4) The Absolute Need for On-Going Intrusion Testing
In addition to conducting periodic capacity testing to ensure that your network has adequate bandwidth to handle ever-increasing data loads, it is just as important to regularly stress test your network's ability to withstand attack. Bottom line, there is no substitute for regularly scheduled intrusion testing -- both external and internal -- to discover any weaknesses in your security defenses before the cyber criminals do.

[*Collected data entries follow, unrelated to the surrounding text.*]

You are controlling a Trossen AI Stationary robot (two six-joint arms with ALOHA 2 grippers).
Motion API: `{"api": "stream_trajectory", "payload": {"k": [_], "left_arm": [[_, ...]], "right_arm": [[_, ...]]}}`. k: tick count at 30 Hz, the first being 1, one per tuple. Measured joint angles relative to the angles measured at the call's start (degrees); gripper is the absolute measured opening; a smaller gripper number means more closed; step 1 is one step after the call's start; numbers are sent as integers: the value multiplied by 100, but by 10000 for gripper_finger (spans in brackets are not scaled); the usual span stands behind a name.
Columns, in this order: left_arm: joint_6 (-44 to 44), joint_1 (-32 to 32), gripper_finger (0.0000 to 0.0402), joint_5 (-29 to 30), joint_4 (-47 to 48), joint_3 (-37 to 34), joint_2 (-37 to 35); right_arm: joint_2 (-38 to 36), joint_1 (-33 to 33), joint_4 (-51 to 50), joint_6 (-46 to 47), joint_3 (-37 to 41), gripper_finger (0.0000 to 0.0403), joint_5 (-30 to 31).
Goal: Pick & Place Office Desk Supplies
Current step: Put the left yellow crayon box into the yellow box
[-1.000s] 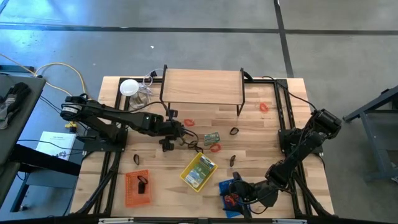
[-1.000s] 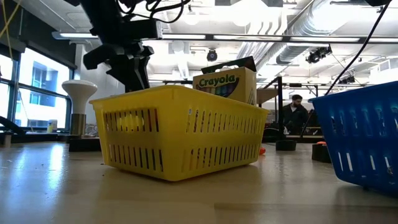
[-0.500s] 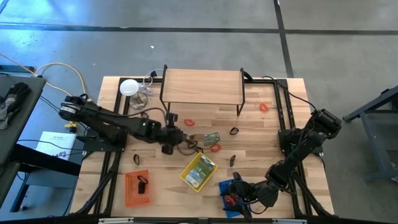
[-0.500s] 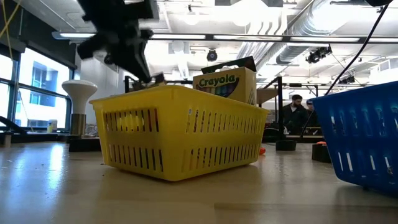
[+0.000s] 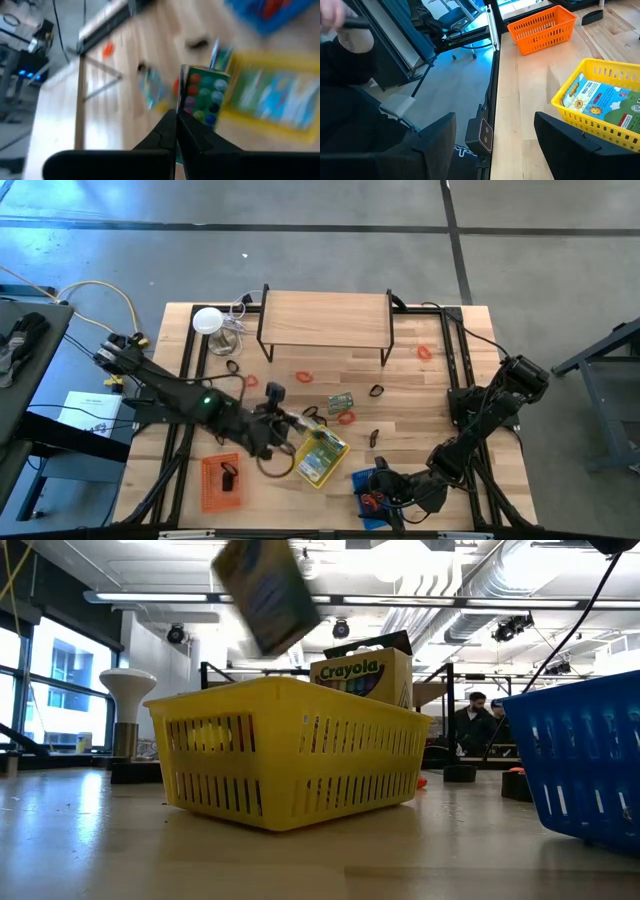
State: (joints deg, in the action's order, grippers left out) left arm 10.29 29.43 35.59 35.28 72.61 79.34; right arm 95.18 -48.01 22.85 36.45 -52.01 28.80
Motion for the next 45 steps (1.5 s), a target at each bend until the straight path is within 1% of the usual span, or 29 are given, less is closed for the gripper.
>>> {"api": "stream_trajectory", "payload": {"k": [3,7,12,17,22,29,39,45], "left_arm": [[-685,297,1,18,-507,174,4],[-1825,569,0,8,-1078,207,7],[-3142,652,0,-44,-1261,207,22],[-3982,543,0,-495,-1456,207,68],[-4572,397,0,-864,-1466,207,202],[-5188,226,0,-1515,-1455,205,622],[-5423,236,0,-1554,-1487,202,818],[-5685,267,0,-1674,-1472,202,1176]], "right_arm": [[0,0,1,0,0,256,0],[0,0,2,-4,0,256,0],[0,0,2,0,0,256,0],[0,0,4,0,0,256,0],[0,0,2,-8,0,256,0],[0,0,-41,-8,0,256,-22],[0,-81,-46,83,0,256,-14],[0,-76,-55,83,0,256,9]]}}
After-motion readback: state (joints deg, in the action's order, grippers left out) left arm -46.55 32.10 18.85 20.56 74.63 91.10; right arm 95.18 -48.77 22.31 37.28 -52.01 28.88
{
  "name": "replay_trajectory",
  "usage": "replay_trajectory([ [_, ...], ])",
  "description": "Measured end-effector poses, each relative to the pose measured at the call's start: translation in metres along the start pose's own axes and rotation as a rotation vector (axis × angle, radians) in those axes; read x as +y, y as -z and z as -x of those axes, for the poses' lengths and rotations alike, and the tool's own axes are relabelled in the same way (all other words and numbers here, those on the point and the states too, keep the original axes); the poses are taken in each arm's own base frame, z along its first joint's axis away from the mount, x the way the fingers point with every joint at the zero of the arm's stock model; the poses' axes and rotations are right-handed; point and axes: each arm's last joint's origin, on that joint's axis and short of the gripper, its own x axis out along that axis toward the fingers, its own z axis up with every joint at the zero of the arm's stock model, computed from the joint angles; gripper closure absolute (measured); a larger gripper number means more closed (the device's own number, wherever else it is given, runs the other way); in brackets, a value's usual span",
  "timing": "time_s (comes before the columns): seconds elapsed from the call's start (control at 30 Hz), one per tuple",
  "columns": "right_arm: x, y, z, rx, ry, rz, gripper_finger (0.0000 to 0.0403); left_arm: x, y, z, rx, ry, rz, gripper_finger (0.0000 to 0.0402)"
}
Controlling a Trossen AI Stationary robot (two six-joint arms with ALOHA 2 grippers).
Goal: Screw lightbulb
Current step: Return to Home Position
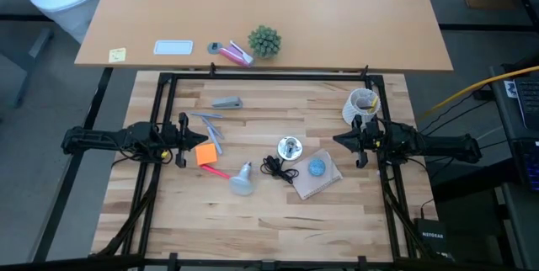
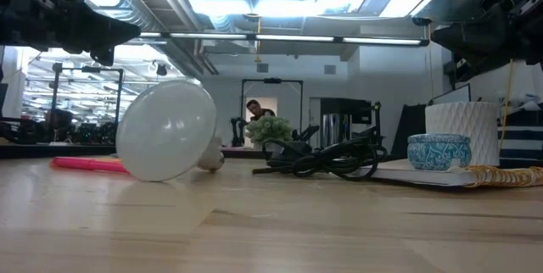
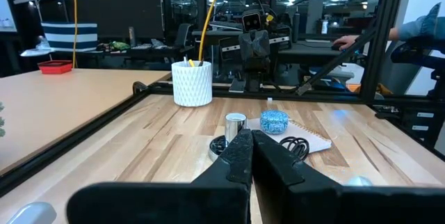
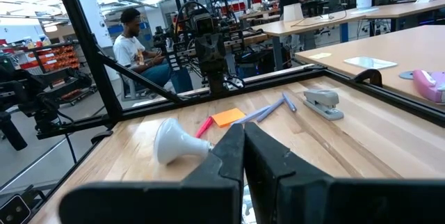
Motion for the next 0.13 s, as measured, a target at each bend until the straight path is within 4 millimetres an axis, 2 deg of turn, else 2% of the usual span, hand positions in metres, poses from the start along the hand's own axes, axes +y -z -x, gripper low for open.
replay_trajectory([
  [0.13,0.0000,0.0000,0.0000,0.000,0.000,0.000,0.0391,0.0000,0.0000,0.0000,0.000,0.000,0.000,0.0402],
])
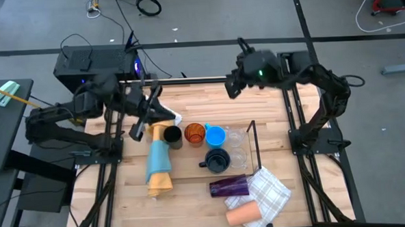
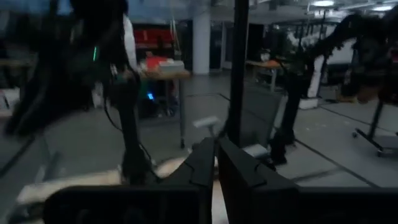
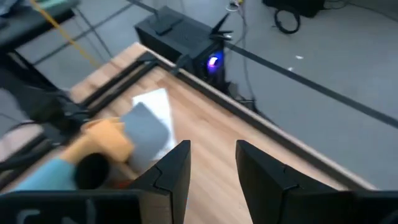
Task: Stack small to large cups/mugs on shelf
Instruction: Put the light orange cup on the shelf
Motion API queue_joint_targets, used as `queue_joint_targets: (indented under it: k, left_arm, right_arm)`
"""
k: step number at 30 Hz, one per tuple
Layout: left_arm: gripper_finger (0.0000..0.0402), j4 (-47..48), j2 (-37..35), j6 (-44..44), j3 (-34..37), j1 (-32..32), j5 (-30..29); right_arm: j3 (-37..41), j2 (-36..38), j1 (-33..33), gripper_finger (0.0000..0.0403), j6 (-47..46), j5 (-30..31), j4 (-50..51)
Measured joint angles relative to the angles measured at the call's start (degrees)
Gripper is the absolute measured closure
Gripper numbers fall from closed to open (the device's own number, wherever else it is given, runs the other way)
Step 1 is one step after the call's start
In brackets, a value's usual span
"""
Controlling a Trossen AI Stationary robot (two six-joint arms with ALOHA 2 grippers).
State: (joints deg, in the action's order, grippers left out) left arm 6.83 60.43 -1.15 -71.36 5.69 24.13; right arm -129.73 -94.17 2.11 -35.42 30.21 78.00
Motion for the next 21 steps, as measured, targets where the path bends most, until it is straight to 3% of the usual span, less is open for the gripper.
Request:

5) Business Security is More Than a Secure Network
Although it may seem somewhat mundane compared to combating high-tech cybercrime, don't neglect the many elements of physical security that also protect your company. Examples of these types of safeguards include establishing controlled building entry/exit points, situating essential servers in secure areas with video monitoring, maintaining up-to-date disaster recovery plans, and ensuring that fire suppression and uninterrupted power systems are regularly tested and are always fully operational. These contribute to and enhance your security defenses and business resiliency.
A few final thoughts...
Coranet's work with clients over the years to help them fortify their business security defenses has underscored several key learnings. First, establishing and maintaining the security of your company is serious business and warrants the personal attention and involvement of senior leadership. Secondly, even when IT budgets are under heavy pressure, resist efforts to cut back on essential network security spending. Lastly, our experience strongly suggests that a holistic view which embeds security in every aspect of daily operations -- not just the network -- is the most effective approach to protect your business.